> TASK MATERIAL:
::::
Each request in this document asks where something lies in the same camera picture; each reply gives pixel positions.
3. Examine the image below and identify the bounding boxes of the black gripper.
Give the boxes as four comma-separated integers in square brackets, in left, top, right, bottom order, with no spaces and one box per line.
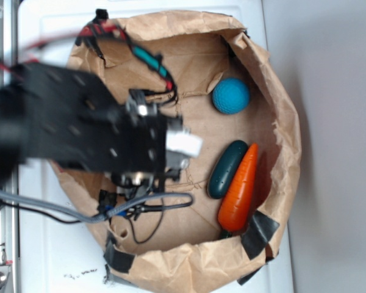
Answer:
[110,89,202,190]

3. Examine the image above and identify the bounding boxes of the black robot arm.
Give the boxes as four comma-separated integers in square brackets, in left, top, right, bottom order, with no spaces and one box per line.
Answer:
[0,63,203,188]

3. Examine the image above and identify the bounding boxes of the dark green plastic cucumber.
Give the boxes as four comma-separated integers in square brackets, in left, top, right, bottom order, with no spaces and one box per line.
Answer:
[207,140,248,200]

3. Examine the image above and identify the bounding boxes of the blue dimpled ball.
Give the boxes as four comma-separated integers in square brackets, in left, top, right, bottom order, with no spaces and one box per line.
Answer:
[212,78,251,115]

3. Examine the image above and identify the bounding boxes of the brown paper bag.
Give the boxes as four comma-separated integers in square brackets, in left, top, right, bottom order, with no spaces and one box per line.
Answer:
::::
Copy out all the data exactly, skipping the pictures.

Each request in this document asks where something lies in the same camera picture; each reply gives pixel positions.
3. Examine the image below and identify the bounding boxes of the black gripper.
Give the boxes as four comma-separated integers in square brackets, in left, top, right, bottom order, with no spaces and one box per line.
Answer:
[110,89,202,190]

3. Examine the image above and identify the bounding boxes of the black robot arm.
Give the boxes as four comma-separated integers in square brackets, in left, top, right, bottom order, with no spaces and one box per line.
Answer:
[0,63,203,188]

3. Examine the image above and identify the bounding boxes of the dark green plastic cucumber.
Give the boxes as four comma-separated integers in square brackets, in left, top, right, bottom order, with no spaces and one box per line.
Answer:
[207,140,248,200]

3. Examine the image above and identify the bounding boxes of the blue dimpled ball.
Give the boxes as four comma-separated integers in square brackets, in left, top, right, bottom order, with no spaces and one box per line.
Answer:
[212,78,251,115]

3. Examine the image above and identify the bounding boxes of the brown paper bag.
Give the boxes as four comma-separated integers in square brackets, in left, top, right, bottom order, with no spaces and one box per line.
Answer:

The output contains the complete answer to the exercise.